▸ Problem description
With pictures excluded, output exactly the lines that run from the first line of the data below through the line containing "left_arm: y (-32".

[Supplied data — start]

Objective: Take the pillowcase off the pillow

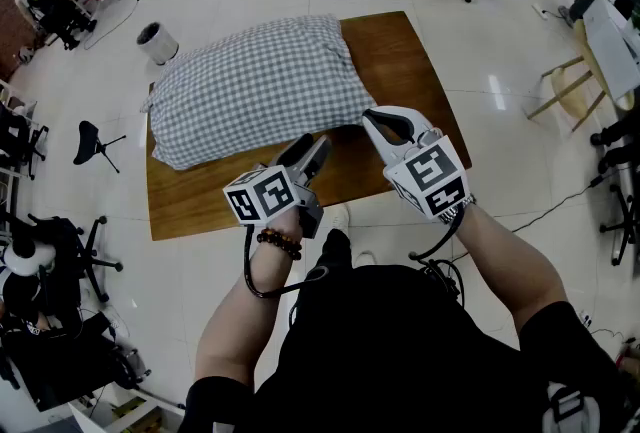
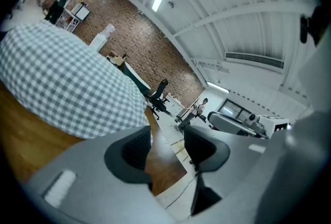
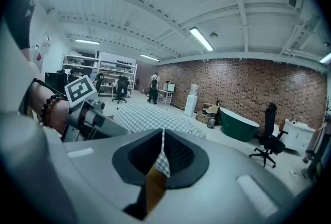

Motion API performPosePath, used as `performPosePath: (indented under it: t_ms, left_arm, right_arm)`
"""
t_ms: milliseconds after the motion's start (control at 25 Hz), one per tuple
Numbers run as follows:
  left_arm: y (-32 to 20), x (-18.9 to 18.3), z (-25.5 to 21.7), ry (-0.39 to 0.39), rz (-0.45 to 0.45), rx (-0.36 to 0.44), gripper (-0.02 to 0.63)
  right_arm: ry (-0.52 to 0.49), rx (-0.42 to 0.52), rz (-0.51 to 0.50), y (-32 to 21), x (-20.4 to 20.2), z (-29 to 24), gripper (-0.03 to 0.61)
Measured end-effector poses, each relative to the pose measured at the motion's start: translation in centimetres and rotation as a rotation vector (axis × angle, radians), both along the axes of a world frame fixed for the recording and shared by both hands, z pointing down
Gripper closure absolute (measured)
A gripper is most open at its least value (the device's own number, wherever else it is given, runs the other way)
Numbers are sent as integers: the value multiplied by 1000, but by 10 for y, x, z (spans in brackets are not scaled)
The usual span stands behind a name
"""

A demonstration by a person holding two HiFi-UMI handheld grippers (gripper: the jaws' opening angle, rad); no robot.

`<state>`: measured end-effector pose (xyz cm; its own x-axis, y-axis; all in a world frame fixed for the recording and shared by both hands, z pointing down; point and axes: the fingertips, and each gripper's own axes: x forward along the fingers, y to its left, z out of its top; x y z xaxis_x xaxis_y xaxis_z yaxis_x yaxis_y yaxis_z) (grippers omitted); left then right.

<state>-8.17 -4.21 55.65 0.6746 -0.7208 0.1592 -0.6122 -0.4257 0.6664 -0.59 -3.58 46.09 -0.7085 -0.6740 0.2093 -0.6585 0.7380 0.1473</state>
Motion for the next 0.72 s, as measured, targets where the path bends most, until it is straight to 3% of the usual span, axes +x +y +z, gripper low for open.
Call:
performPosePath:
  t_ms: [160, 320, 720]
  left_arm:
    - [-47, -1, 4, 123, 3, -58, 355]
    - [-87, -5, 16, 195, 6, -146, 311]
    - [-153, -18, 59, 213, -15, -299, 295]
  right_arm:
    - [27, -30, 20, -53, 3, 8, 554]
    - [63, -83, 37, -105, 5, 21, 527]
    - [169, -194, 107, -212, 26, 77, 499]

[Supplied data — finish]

▸ Expected answer
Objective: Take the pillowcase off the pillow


Motion API performPosePath, used as `performPosePath: (indented under it: t_ms, left_arm, right_arm)`
"""
t_ms: milliseconds after the motion's start (control at 25 Hz), one per tuple
Numbers run as follows:
  left_arm: y (-32 to 20), x (-18.9 to 18.3), z (-25.5 to 21.7), ry (-0.39 to 0.39), rz (-0.45 to 0.45), rx (-0.36 to 0.44), gripper (-0.02 to 0.63)

That completes the answer to this exercise.